Why living in Wales is great training for global business

Born near Aberystwyth to Irish parants, with school friends and other peers who all had English speaking parants, it is a high probability you will grow up to be English speaking. Lets set aside the merits or otherwise of learning to speak Welsh if you live in Wales for the purpose of this discussion. Welsh language education in Dyfed in the late 1970's and early 1980's was dire unless you were already Welsh speaking. Arguments on both sides, but in the end it is a personal choice and some people have more apptitude, need and opportunity than others.

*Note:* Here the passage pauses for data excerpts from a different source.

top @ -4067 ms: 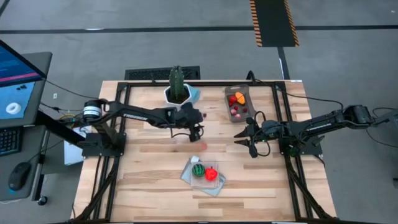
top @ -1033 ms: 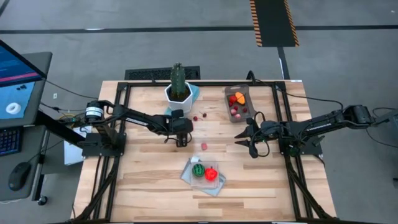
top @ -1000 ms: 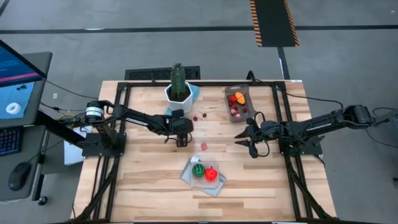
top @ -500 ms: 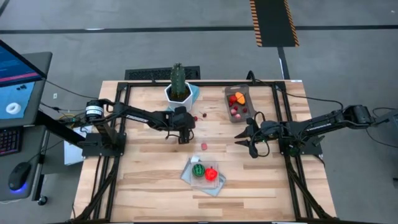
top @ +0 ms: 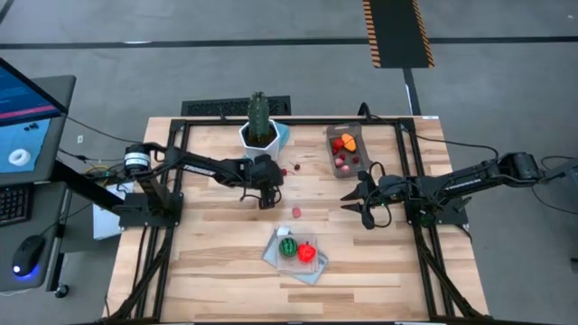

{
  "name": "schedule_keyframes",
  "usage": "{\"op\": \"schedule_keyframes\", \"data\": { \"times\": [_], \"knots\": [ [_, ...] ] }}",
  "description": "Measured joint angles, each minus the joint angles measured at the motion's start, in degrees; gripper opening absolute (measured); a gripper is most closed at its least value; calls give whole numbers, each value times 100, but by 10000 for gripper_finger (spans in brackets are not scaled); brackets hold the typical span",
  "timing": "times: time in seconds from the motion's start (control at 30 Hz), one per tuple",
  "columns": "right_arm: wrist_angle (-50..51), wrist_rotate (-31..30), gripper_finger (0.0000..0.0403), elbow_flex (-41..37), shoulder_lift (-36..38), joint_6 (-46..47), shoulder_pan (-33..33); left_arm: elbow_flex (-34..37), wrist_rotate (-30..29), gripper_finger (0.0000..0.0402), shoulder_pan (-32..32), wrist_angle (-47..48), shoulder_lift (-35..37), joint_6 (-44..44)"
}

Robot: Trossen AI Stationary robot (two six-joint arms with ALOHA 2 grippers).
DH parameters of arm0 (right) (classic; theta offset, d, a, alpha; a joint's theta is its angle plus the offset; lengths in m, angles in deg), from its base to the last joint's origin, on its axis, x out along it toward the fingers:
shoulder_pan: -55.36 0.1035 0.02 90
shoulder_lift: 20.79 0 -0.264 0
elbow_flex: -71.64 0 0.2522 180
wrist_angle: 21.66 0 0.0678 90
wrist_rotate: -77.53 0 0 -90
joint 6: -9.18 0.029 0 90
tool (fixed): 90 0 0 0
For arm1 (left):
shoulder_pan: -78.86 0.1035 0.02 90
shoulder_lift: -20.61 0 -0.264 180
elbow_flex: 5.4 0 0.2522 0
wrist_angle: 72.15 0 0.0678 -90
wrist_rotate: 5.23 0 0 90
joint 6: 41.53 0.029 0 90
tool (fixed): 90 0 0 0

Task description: Pick and placing Produce into tupperware

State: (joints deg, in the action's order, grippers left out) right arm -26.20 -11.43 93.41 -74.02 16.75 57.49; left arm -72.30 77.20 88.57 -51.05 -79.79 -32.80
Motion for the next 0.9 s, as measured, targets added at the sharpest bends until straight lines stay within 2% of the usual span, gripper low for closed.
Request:
{"op": "schedule_keyframes", "data": {
  "times": [0.2, 0.5, 0.9],
  "knots": [
    [2, 0, 141, 0, 0, 0, 0, -1, 232, 200, 105, -110, -96, 23],
    [-10, 0, 146, -2, -1, -2, 0, 4, 181, 197, 99, -86, -190, 0],
    [-11, 0, 142, -2, -1, -2, -1, 4, 98, 134, 94, 16, -190, -145]
  ]
}}
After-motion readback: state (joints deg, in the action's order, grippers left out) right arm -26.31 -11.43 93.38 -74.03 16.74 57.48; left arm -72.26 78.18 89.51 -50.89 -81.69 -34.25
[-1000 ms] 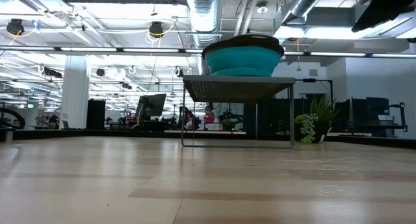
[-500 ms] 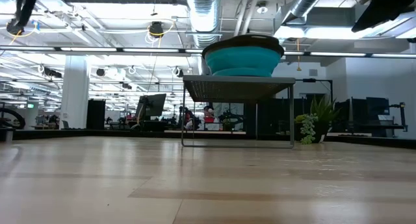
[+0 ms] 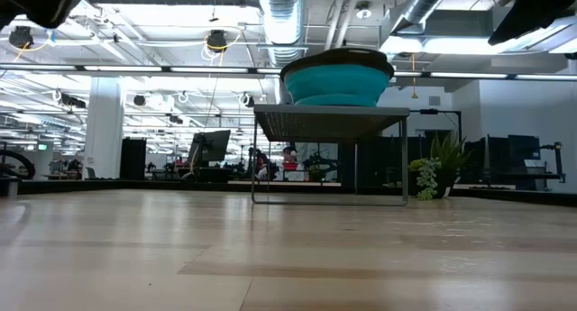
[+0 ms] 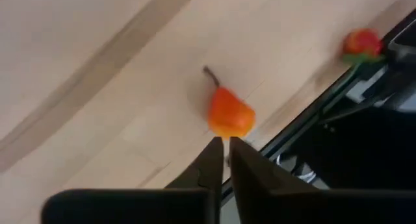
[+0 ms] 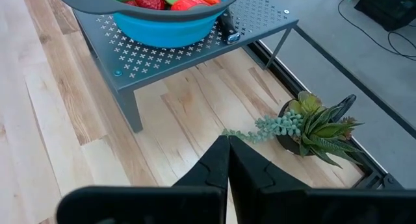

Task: Pick & Place Fruit
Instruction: Put the peach into the strainer bowl

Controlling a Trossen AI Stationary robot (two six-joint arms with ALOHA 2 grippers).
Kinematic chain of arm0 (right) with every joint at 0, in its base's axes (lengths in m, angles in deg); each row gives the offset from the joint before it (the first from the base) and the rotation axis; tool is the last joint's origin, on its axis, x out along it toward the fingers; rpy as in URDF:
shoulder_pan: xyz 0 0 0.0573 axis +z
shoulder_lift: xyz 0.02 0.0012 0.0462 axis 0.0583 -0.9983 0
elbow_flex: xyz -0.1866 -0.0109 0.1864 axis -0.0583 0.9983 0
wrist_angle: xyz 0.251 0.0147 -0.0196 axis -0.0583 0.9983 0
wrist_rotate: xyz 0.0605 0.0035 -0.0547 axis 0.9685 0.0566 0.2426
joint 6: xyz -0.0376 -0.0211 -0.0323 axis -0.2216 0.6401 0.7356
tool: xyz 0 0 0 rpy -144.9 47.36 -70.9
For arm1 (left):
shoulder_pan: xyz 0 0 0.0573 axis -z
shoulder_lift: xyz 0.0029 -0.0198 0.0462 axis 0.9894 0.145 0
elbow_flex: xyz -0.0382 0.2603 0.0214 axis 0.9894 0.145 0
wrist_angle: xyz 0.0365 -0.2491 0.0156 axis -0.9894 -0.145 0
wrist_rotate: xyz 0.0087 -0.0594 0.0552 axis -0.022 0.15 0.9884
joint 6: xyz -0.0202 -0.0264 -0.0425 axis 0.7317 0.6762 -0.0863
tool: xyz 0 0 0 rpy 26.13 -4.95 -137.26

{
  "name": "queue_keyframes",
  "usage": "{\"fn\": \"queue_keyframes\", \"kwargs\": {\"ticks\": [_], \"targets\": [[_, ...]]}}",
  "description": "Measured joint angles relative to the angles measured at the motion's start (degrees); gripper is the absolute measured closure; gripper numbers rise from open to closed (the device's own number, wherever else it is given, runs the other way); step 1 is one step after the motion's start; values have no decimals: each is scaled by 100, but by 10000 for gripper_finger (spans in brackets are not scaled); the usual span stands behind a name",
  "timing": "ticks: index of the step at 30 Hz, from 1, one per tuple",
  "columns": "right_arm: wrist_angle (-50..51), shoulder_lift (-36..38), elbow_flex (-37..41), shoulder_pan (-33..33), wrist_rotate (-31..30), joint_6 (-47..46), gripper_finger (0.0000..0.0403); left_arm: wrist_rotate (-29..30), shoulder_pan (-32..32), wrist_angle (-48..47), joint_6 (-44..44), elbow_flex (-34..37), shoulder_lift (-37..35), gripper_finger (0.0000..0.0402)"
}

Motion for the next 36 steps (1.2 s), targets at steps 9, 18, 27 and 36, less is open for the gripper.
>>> {"fn": "queue_keyframes", "kwargs": {"ticks": [9,18,27,36], "targets": [[0,2,0,-2,0,0,403,-262,-2,220,-197,148,0,246],[39,0,0,-2,0,0,403,104,-2,281,-669,148,0,112],[51,0,0,0,-4,46,403,328,-2,1073,-1249,502,35,118],[133,2,0,-1,-16,46,403,127,-2,1786,-1261,1111,39,128]]}}
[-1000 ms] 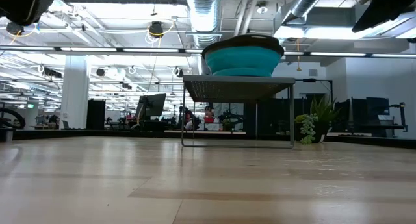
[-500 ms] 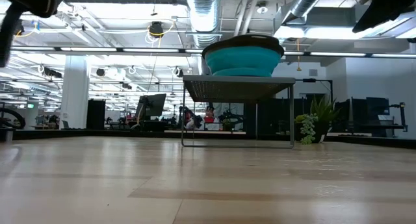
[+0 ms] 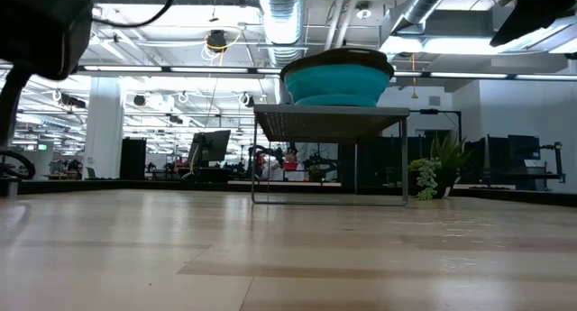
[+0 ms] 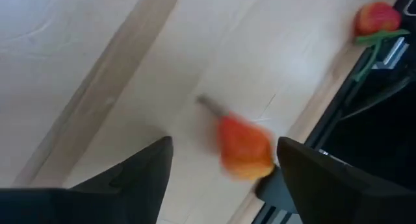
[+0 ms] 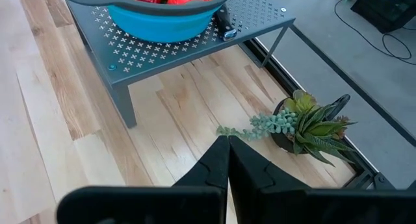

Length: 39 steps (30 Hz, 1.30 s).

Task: Pick & Place Fruit
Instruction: Put the peach into the strainer bowl

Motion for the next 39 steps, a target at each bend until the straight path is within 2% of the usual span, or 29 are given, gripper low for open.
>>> {"fn": "queue_keyframes", "kwargs": {"ticks": [12,22,33,39], "targets": [[-7,-1,0,1,0,0,403,-2,0,159,-2,257,-28,141],[-7,-1,0,1,0,0,403,-205,-8,-48,3,264,-15,193],[-7,0,0,0,0,1,403,-366,-15,-135,348,279,-9,274],[-7,-2,0,1,0,2,403,-429,-11,-93,350,281,-2,277]]}}
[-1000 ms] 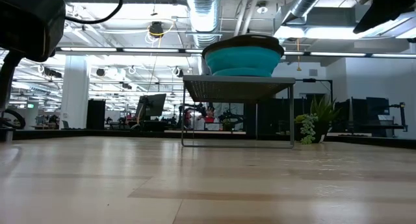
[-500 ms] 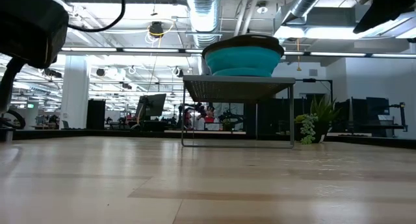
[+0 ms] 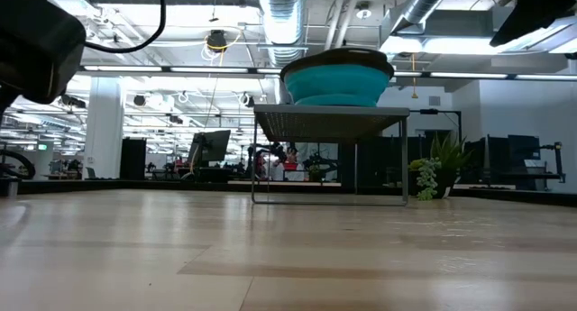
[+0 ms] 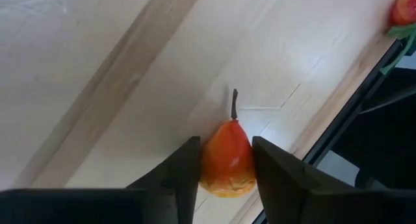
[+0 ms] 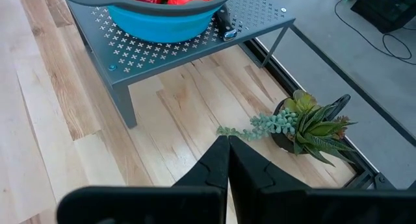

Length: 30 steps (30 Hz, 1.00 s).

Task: Pick & Place Fruit
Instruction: Put the peach into the strainer bowl

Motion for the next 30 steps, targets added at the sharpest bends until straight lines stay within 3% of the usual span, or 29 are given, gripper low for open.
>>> {"fn": "queue_keyframes", "kwargs": {"ticks": [30], "targets": [[170,1,0,-1,0,13,403,46,2,132,-2,0,0,276]]}}
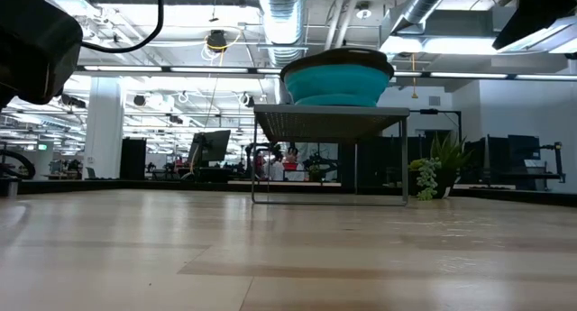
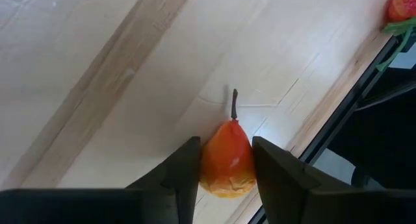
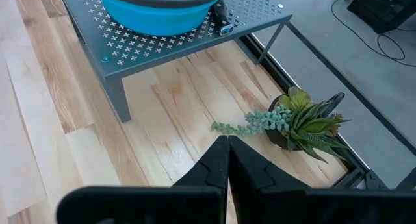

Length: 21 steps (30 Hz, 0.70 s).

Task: Pick & Place Fruit
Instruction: Put the peach into the strainer bowl

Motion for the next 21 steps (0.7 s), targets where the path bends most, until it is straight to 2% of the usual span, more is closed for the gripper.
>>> {"fn": "queue_keyframes", "kwargs": {"ticks": [21], "targets": [[35,0,0,1,14,0,403,-44,-148,49,2,0,2,276]]}}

Communicating in your own language with others who 1st language is the same as your is always more efficient for the parties involved. I am in Sweden at the moment, working with people who's 1st language is not English. When I am out of the room, they all talk Swedish, when I return, it reverts back to English. No point flying in someone to solve your problems if they don't understand what you are talking about. It works well and this is an unwritten protocol which occurs across most countries for business.

I have to admit that during my 37 years living in Wales, the principle of being able to choose your language for a minority has been more important than the other parties who want or need to be part of the conversation understanding what is being said. I just zone out to it and go do something else. I have found a couple of instances this week where I have wondered into a conversation, my very gracious hosts have recognised my presence, made an apology for speaking Swedish and carried on in English. I had already zoned out and not even noticed, years of living in Wales made it an unconcious reaction.

Some may say I should learn to speak the language of my hosts. So in the last 14 years, I would have had to learn German, French, Spanish, Italian, Africance, Hindi, Norwegian, Swedish, American English (the hardest of all), Hungarian, Polish, Arabic, Czech, typically at a notice of less than 48 hours.

I am very positive about the Welsh language and I am making some progress in learning it. After spending a week in a culture where every effort is made to welcome visitors(short or long term), I do question if the cause of the Welsh language is being damaged by a minority being less accepting of the need of non Welsh speakers to be part of their conversation.